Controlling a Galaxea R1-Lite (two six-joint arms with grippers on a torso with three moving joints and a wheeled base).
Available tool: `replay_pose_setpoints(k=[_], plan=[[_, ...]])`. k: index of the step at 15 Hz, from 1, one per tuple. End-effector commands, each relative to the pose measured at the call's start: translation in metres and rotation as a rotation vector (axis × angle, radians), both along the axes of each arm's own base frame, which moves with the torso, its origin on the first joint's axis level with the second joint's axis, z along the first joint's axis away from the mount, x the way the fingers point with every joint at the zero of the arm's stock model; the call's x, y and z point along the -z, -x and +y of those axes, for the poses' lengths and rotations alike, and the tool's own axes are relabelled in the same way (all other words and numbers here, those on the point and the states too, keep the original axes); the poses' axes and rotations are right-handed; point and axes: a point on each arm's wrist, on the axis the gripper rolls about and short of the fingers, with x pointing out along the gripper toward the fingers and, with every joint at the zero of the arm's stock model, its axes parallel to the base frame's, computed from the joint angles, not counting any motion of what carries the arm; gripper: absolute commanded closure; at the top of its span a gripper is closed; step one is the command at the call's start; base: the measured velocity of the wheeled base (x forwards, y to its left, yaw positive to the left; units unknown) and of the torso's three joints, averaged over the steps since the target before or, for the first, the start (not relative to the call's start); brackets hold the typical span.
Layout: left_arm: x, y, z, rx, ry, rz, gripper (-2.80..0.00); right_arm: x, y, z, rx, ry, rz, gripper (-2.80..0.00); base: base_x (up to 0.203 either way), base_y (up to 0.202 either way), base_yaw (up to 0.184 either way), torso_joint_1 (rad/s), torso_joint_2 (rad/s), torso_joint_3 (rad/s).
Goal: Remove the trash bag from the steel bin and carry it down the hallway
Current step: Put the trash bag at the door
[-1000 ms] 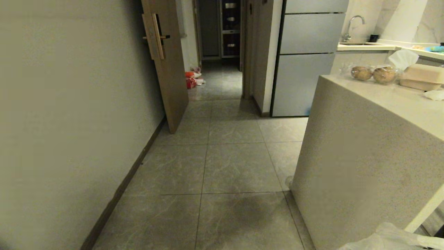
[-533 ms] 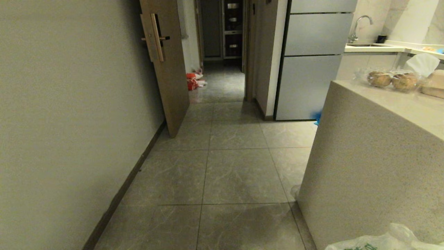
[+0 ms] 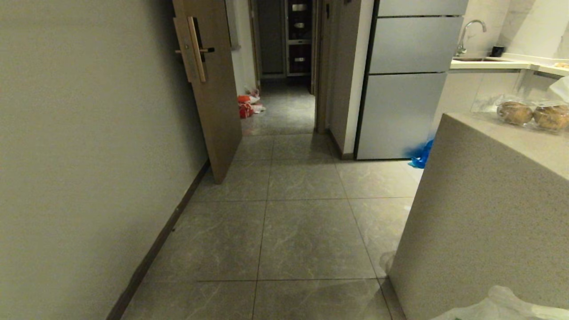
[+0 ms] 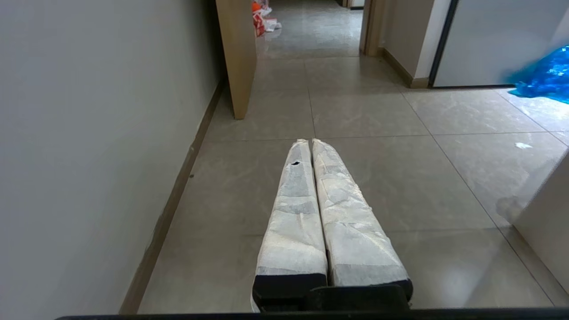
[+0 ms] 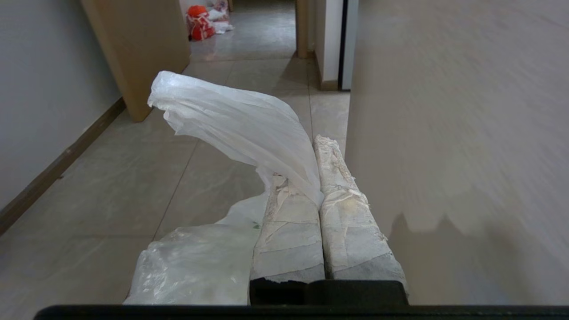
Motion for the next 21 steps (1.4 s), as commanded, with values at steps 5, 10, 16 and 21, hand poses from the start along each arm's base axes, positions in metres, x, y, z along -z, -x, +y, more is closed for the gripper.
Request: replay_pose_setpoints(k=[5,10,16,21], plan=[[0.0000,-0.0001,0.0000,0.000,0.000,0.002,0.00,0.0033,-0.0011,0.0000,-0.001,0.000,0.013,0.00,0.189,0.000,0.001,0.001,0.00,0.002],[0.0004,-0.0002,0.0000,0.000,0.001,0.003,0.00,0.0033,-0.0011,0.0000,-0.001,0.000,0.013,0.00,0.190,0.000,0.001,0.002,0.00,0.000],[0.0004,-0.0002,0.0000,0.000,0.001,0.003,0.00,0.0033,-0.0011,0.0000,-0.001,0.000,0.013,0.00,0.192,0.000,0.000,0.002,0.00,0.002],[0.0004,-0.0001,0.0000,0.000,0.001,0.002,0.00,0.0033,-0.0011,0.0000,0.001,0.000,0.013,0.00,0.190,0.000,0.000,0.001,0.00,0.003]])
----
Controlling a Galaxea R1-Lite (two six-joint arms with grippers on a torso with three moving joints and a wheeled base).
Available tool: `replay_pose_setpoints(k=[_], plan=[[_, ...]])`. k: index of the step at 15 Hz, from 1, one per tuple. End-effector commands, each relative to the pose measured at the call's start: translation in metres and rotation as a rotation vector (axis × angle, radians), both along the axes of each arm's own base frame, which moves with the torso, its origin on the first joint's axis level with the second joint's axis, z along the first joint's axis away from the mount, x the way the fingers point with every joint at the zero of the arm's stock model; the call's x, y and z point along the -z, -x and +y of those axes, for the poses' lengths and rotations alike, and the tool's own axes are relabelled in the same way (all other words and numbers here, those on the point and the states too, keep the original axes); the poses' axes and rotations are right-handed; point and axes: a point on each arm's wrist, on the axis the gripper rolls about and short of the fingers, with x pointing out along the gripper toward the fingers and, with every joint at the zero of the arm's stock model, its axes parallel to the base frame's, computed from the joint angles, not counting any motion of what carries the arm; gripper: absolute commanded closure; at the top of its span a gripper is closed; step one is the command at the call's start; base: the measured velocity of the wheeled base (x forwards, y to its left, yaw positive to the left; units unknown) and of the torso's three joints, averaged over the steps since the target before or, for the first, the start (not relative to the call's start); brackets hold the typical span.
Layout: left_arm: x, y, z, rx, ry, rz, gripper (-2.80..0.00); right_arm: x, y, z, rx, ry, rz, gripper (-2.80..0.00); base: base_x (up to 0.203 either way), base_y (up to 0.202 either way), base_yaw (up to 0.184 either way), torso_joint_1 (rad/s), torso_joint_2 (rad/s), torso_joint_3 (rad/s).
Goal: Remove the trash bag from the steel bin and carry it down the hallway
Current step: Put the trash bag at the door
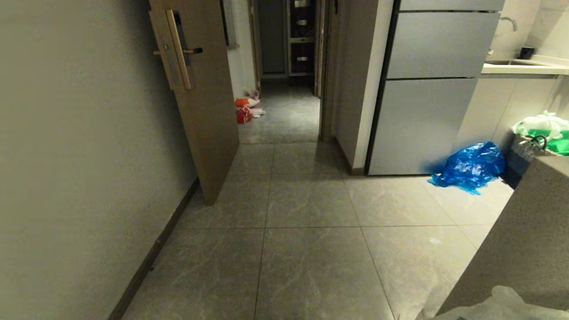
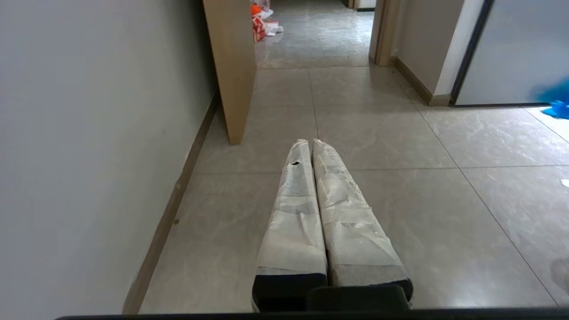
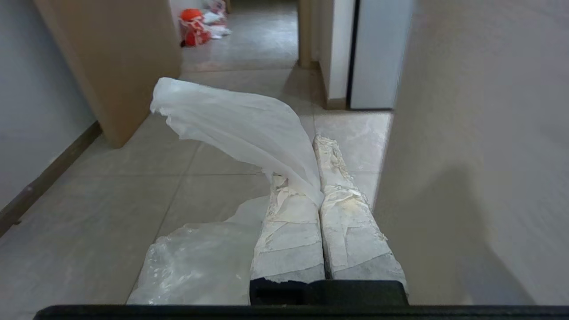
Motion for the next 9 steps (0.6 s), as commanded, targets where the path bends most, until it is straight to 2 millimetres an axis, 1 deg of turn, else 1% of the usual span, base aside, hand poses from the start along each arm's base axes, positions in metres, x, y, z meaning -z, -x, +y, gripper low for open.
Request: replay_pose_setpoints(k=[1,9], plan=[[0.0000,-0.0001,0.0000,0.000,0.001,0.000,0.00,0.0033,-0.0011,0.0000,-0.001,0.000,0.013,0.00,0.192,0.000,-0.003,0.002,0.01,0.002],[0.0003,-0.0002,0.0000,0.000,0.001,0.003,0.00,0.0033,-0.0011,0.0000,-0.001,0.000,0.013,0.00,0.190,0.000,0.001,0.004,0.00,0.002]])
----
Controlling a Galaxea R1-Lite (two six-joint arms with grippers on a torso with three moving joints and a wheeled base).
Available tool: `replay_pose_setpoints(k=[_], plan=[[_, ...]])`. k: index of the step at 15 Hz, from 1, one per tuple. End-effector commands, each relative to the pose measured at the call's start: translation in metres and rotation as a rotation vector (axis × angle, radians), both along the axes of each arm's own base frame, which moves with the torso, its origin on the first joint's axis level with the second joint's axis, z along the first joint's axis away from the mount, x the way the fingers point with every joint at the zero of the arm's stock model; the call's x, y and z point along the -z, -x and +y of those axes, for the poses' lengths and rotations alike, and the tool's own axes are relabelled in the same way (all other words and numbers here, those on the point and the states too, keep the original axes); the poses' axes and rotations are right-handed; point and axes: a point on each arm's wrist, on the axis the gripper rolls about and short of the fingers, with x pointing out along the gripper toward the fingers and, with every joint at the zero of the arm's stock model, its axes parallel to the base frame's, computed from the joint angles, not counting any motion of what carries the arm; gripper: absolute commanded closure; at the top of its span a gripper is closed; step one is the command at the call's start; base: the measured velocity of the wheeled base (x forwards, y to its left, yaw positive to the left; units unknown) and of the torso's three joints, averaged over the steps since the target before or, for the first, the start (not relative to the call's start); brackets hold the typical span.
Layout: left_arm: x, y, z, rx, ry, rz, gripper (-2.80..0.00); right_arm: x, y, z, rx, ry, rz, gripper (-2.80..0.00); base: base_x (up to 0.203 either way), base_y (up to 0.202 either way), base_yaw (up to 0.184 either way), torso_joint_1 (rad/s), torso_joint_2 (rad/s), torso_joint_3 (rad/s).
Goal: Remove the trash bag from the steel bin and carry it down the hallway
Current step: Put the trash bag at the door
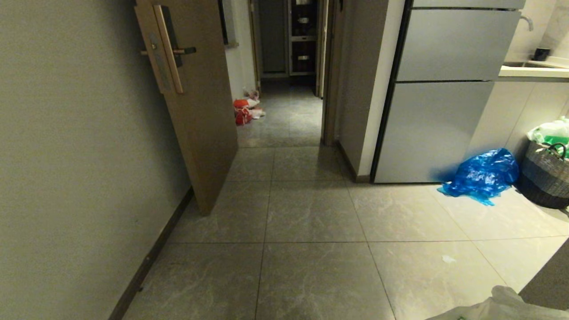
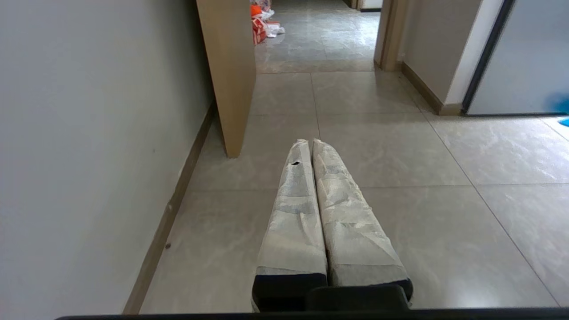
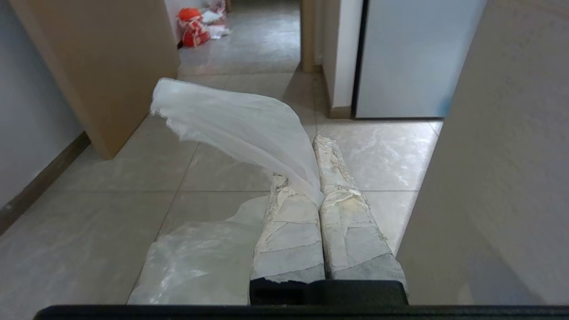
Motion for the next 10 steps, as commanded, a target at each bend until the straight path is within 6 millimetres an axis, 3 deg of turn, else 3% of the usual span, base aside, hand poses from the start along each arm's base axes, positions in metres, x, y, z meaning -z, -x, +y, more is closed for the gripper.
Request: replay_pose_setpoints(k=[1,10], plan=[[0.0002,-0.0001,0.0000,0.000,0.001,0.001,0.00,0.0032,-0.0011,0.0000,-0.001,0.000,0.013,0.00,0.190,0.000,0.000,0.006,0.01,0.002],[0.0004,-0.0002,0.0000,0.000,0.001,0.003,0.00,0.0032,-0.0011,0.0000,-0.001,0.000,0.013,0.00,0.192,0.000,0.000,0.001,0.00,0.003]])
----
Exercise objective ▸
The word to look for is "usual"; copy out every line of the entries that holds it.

Your solution ▸
Motion for the next 9 steps (0.6 s), as commanded, targets where the path bends most, until it is straight to 2 millimetres an axis, 1 deg of turn, else 1% of the usual span, base aside, hand poses from the start along each arm's base axes, positions in metres, x, y, z meaning -z, -x, +y, gripper low for open.
Motion for the next 10 steps, as commanded, a target at each bend until the straight path is within 6 millimetres an axis, 3 deg of turn, else 3% of the usual span, base aside, hand poses from the start along each arm's base axes, positions in metres, x, y, z meaning -z, -x, +y, more is closed for the gripper.

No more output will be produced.